[PROBLEM REQUIREMENTS]
From the entries below, return every line that includes the word "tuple".

Stored data entries
-- Opening Marker --

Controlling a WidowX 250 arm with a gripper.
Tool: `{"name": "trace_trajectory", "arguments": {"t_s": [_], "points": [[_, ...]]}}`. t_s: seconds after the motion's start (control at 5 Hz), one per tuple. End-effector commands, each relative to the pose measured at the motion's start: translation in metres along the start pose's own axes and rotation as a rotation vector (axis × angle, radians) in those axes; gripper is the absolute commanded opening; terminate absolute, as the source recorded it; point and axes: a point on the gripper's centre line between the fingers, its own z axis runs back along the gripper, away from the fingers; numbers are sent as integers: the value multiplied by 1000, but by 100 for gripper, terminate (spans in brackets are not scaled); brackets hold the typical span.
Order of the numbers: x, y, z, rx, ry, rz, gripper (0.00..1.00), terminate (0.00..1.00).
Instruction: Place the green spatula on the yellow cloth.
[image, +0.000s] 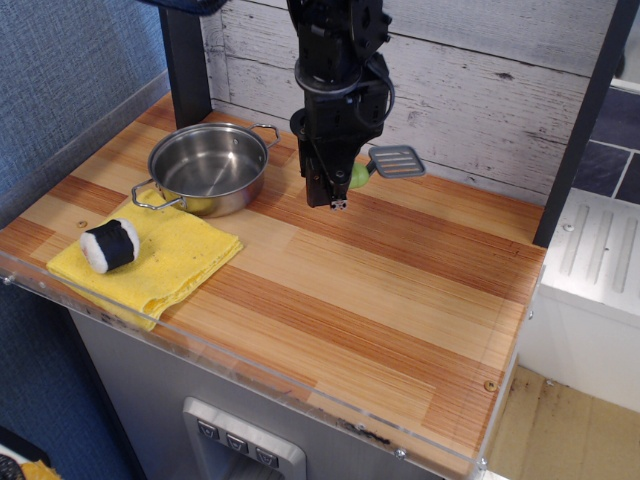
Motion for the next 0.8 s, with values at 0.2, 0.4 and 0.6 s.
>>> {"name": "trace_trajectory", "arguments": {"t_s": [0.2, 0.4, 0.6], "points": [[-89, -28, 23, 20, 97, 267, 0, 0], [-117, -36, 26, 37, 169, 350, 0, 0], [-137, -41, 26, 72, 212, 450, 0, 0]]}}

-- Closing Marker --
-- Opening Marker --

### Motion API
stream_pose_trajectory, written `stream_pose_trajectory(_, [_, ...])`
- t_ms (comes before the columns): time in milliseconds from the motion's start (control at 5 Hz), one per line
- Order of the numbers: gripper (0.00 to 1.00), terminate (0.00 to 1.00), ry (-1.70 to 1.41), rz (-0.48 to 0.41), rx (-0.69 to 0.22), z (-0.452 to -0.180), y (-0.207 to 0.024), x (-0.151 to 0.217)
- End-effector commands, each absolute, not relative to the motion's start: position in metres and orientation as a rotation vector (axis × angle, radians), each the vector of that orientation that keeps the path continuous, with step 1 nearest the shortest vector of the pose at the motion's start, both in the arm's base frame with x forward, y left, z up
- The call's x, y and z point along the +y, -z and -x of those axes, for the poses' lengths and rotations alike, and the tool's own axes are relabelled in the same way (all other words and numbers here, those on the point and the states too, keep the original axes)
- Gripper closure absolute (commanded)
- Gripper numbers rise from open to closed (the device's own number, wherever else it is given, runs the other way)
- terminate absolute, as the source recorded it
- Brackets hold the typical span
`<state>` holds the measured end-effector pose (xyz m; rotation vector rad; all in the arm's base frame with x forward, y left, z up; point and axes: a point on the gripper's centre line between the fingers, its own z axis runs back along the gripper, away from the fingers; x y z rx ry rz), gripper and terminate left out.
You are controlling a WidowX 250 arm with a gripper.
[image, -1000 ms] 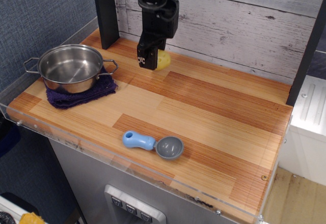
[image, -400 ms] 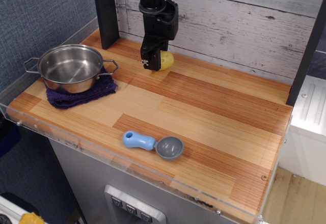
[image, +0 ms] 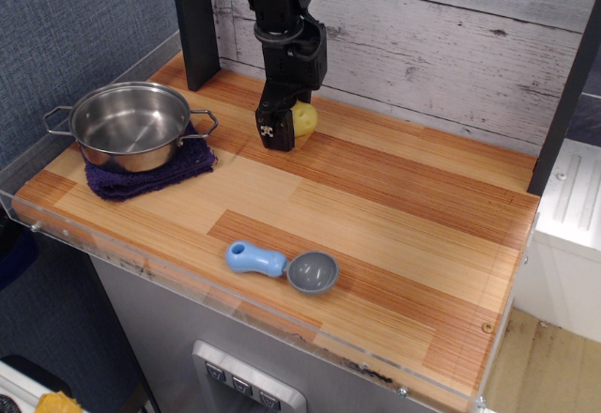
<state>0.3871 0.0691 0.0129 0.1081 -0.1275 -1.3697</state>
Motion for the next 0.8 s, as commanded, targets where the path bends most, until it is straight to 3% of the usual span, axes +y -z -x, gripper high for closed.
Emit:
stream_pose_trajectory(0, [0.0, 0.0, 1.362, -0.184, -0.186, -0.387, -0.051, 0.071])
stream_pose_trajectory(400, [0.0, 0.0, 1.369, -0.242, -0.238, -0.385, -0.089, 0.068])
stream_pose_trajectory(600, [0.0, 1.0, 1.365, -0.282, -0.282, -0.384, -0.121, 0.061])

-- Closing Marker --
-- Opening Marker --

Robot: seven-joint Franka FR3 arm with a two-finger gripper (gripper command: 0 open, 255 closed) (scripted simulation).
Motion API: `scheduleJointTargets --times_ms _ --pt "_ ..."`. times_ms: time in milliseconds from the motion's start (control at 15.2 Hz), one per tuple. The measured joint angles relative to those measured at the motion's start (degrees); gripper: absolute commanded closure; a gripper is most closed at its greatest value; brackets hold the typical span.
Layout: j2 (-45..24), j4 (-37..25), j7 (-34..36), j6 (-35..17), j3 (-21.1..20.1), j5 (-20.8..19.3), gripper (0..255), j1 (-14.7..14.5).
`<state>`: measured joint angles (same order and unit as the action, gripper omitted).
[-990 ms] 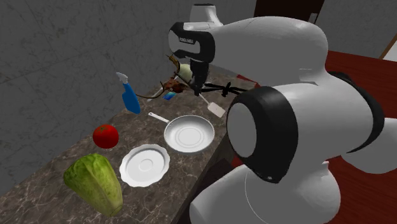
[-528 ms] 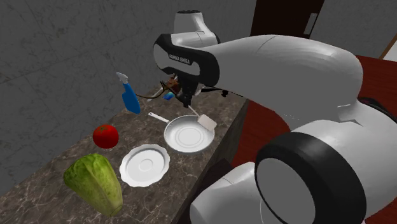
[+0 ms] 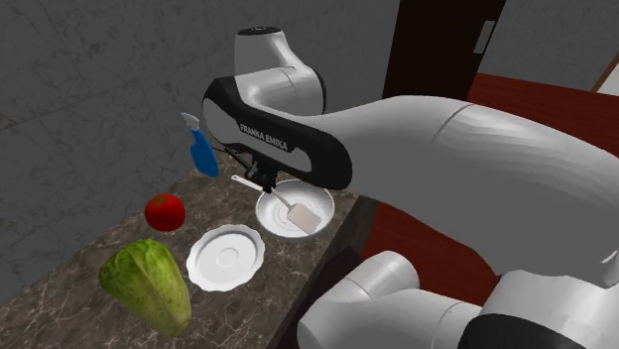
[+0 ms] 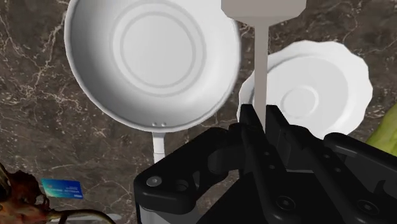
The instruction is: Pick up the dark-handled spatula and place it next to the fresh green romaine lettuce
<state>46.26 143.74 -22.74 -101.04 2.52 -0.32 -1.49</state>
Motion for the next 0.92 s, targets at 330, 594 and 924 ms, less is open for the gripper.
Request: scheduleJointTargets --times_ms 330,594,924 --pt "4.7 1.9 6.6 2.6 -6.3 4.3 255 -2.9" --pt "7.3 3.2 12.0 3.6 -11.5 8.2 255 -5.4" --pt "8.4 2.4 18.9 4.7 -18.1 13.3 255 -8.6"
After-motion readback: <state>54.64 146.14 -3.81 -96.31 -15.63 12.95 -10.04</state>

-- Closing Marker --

[RESPONSE FOR THIS EXERCISE]
Tool: `{"name": "trace_trajectory", "arguments": {"t_s": [_], "points": [[_, ...]]}}`. t_s: seconds after the motion's start (control at 5 Hz), one per tuple. End-effector commands, each relative to the pose measured at the motion's start: translation in metres along the start pose's own axes and rotation as a rotation vector (axis × angle, radians) in those axes; gripper is the absolute commanded opening; terminate absolute, as the source recorded it; point and axes: a point on the gripper's centre line between the fingers, its own z axis runs back along the gripper, away from the fingers; numbers are sent as integers: the value multiplied by 1000, but by 100 for gripper, terminate (spans in brackets are not scaled); brackets hold the typical span.
Motion API: `scheduleJointTargets --times_ms _ --pt "_ ..."`. times_ms: time in milliseconds from the motion's start (control at 15.2 Hz), one per tuple. The measured joint angles relative to those measured at the motion's start (degrees); gripper: absolute commanded closure; a gripper is most closed at its greatest value; brackets hold the typical span.

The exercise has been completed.